Non-linearly Independent Result in Calculating Generalized Eigenvectors

Question

I am trying to find a basis for the generalized eigenvectors of the operator whose matrix is $T=\begin{bmatrix}2&1&0&4\\0&2&-1&0\\0&0&1&1\\0&0&0&3\end{bmatrix}$, following the method on Wikipedia for generalized eigenvectors. From what I've gathered so far, the eigenvalues are 2 multiplicity 2, 1 multiplicity 1, and 3 multiplicity 1. The eigenvectors for these eigenvalues are spanned by the respective vectors: $v_1=\begin{pmatrix}1\\0\\0\\0\end{pmatrix},v_2\begin{pmatrix}1\\-1\\-1\\0\end{pmatrix},v_3=\begin{pmatrix}7\\-1\\1\\2\end{pmatrix}$. Since 2 has multiplicity 2, it should have generalized eigenvectors spanned by some $v_4$, found by solving $Tv_4=\begin{bmatrix}2&1&0&4\\0&2&-1&0\\0&0&1&1\\0&0&0&3\end{bmatrix}\begin{bmatrix}a\\b\\c\\d\end{bmatrix}=\begin{pmatrix}1\\0\\0\\0\end{pmatrix}=v_1$ where $v_4=\begin{bmatrix}a\\b\\c\\d\end{bmatrix}$. When I do this, I seem to get $v_4=\begin{bmatrix}\frac{1}{2}\\0\\0\\0\end{bmatrix}$, since $3d=0$ so $d=0$, $c+d=c=0$, $2b-c=2b=0$ so $b=0$ which isn't linearly independent from $v_1$. Where is my mistake in using this method?

Answer 1

when everything involved is integers, I like reversing and finding the generalized eigenvector(s) first; here the minimal polynomial is equal to the characteristic.
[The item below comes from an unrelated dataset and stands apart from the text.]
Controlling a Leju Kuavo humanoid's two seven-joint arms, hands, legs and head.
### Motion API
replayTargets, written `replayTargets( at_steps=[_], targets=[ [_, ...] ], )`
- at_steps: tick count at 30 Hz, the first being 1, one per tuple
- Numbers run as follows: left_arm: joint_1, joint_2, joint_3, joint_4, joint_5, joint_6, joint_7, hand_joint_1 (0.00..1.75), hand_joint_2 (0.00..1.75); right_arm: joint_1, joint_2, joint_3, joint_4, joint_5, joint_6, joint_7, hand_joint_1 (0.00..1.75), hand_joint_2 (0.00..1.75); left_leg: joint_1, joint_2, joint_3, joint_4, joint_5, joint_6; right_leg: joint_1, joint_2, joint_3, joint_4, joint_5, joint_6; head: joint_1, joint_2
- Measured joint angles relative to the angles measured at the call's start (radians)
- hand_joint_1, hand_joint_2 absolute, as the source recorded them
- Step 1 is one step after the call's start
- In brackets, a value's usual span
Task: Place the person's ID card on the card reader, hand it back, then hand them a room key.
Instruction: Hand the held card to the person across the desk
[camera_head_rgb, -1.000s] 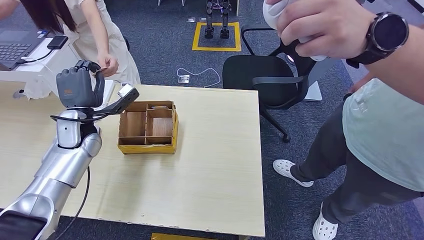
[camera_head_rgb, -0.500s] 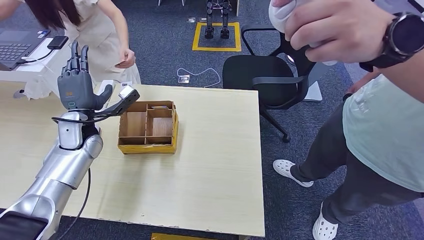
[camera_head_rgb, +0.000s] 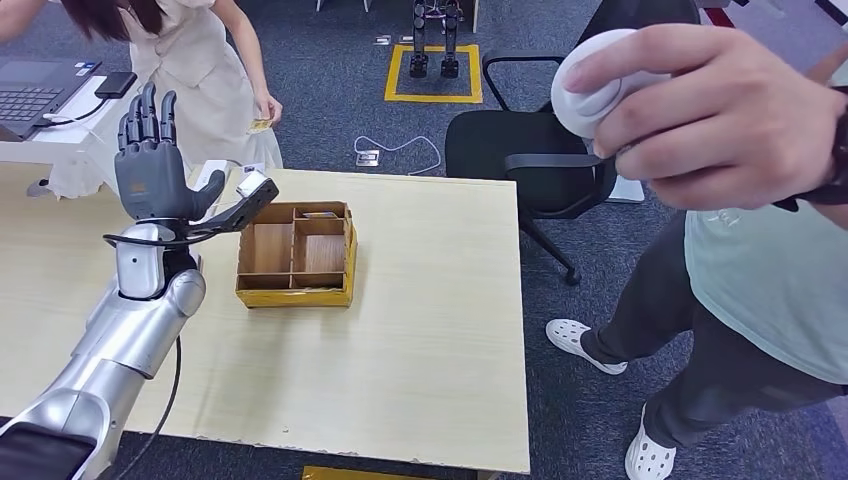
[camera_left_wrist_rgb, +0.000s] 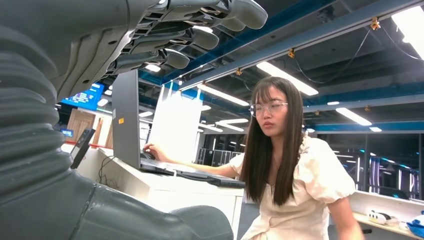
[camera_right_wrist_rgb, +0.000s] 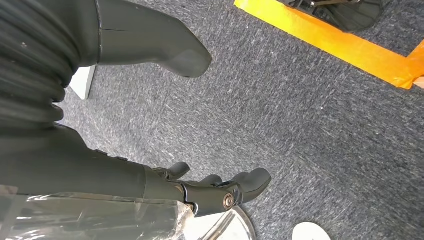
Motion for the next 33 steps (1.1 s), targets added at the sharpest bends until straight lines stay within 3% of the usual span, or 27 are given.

An actual eigenvector comes from $(T-2I)v = 0.$ To make things consistent for the Jordan form, We choose column vector $w$ with $(T-2I)w \neq 0$ but $(T-2I)^2w = 0.$ We might as well take $w = (0,1,0,0)^t.$ The corresponding eigenvector is $ u =(T-2I)w \neq 0,$ we get $u = (1,0,0,0)^t.$

$$ R = \left( \begin{array}{rrrr} 1&0&-1&7\\ 0&1&1&-1\\ 0&0&1&1\\ 0&0&0&2\\ \end{array} \right) $$

gives $R^{-1}TR = J $ in Jordan form.

Answer 2

I see what I did, I was solving $Tv_4=v_1$ instead of $(T-2I)v_4=v_1$. Solving $(T-2I)v_4=v_1$ yields $\begin{pmatrix}a\\1\\0\\0\end{pmatrix}$, or $\begin{pmatrix}0\\1\\0\\0\end{pmatrix}$ for $a=0$.